"A Guerra", editado em 2018 com texto de José Jorge Letria, soma uma série de prémios e distinções internacionais, às quais se junta o Prémio Nacional de Ilustração, que André Letria ganha pela segunda vez.
O livro tomou-lhe três anos de trabalho, ainda que com interrupções, porque o tempo criativo dedicado à ilustração e ao desenho é repartido com a edição, no projeto editorial Pato Lógico, fundado em 2009, em Lisboa.
Com edição prevista em inglês, francês, italiano, polaco, coreano e chinês, o livro é uma narrativa visual, com uma linguagem cinematográfica, com um imaginário que convoca a ideia de guerra e com espaço para o leitor se interrogar sobre o tema.
"É a história de vontade poder, da vontade de controlo, de aniquilar o que é diferente, o que não interessa, o que são obstáculos a esse poder", explicou.
No livro está representado "alguém que tem desejos de domínio total, um retrato que pode ser aplicado a figuras dos anos 1930, mas também àquilo que vemos que acontece na Europa de Leste, na Hungria na Polónia", alertou.
Por isso, entende que "A Guerra" - destinado a todos os leitores -, é contra o esquecimento.
"O esforço de nós praticarmos o exercício de memória é posto de lado por causa destas nossas vidas superficiais. Tenho a sensação de que, de uma forma geral, estamos a ficar mais estúpidos. Não que tenhamos insuficiência mental. Estamos a distrair-nos e a desistir de aprofundar coisas, de investigar, de querer saber a origem dos assuntos, dos conflitos e dos problemas que nos afetam", sublinhou André Letria.
É no atelier da Pato Lógico, num espaço que até o final deste ano terá também uma galeria e um serviço educativo, que André Letria acumula material de trabalho, dezenas de livros, objetos e adereços, computador e vários cadernos de esboços para cada livro ilustrado.
O de "A Guerra" está preenchido com estudos de personagens, de paisagens, planos, enquadramentos em tons escuros, condizentes com o pessimismo da narrativa.
"Não gosto de associar a ideia de missão à arte, mas a arte é política. Sou ilustrador, tenho coisas para dizer e se as coisas que tenho para dizer forem coisas... se há mensagens que podem ser perturbadoras, se eu acho que há coisas que devem ser mudadas, eu uso a minha linguagem para que aquilo que eu faço possa ser um agente de mudança", defendeu.
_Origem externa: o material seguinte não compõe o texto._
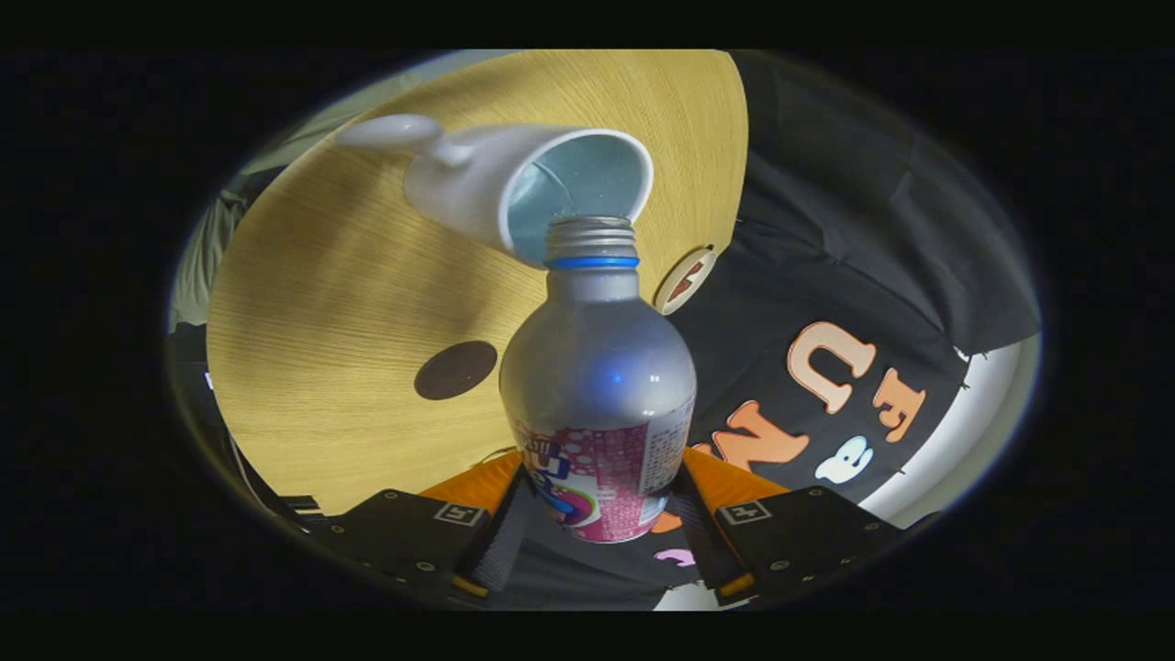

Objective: Take the bottle from table, then pour the juice into the cup, finally place the bottle on the coaster

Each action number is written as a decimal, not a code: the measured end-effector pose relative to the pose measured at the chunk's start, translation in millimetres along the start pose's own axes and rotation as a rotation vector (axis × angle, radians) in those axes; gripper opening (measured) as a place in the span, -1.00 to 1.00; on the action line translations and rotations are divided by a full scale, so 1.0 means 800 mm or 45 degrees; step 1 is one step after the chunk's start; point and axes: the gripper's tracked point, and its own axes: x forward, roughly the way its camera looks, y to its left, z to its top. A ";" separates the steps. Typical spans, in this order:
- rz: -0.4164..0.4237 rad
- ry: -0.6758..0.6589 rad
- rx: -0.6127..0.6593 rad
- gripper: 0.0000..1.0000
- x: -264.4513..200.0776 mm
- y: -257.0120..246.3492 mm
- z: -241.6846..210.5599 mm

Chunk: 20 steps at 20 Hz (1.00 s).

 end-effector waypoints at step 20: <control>0.005 0.014 0.100 0.54 -0.003 0.003 0.002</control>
Vinte e três anos depois de se ter estreado em "A teia de um segredo" (1993), de José Jorge Letria, André Letria, hoje com 46 anos, reconhece que a criação de um livro ilustrado sofreu enormes mudanças.
"Não havia a conceção dessa prática artística de colaboração. Fazer um livro que exigisse esse tempo de reflexão não fazia sentido, porque as ilustrações deviam aparecer para ilustrar, eram quase uma coisa decorativa", disse.
Hoje, o livro ilustrado é um objeto que põe em diálogo várias dimensões artísticas e que, no entender de André Letria, "deve exigir mais tempo do leitor".
"O livro é um objetivo. Fazemos, publicamos e sabemos que [os livros] terão a sua vida, objetos que circulam e vão parar às mãos das pessoas. Mas usamos como ferramentas de trabalho. E os livros, como têm espaços vazios que nós deixamos deliberadamente vazios, muitas vezes apresentamo-los como pontos de partida para a discussão. São pretextos para colocar perguntas", opinou.
André Letria receberá o Prémio Nacional de Ilustração, da Direção-Geral do Livro, Arquivos e Bibliotecas, no domingo no âmbito do Fólio - Festival Literário Internacional de Óbidos.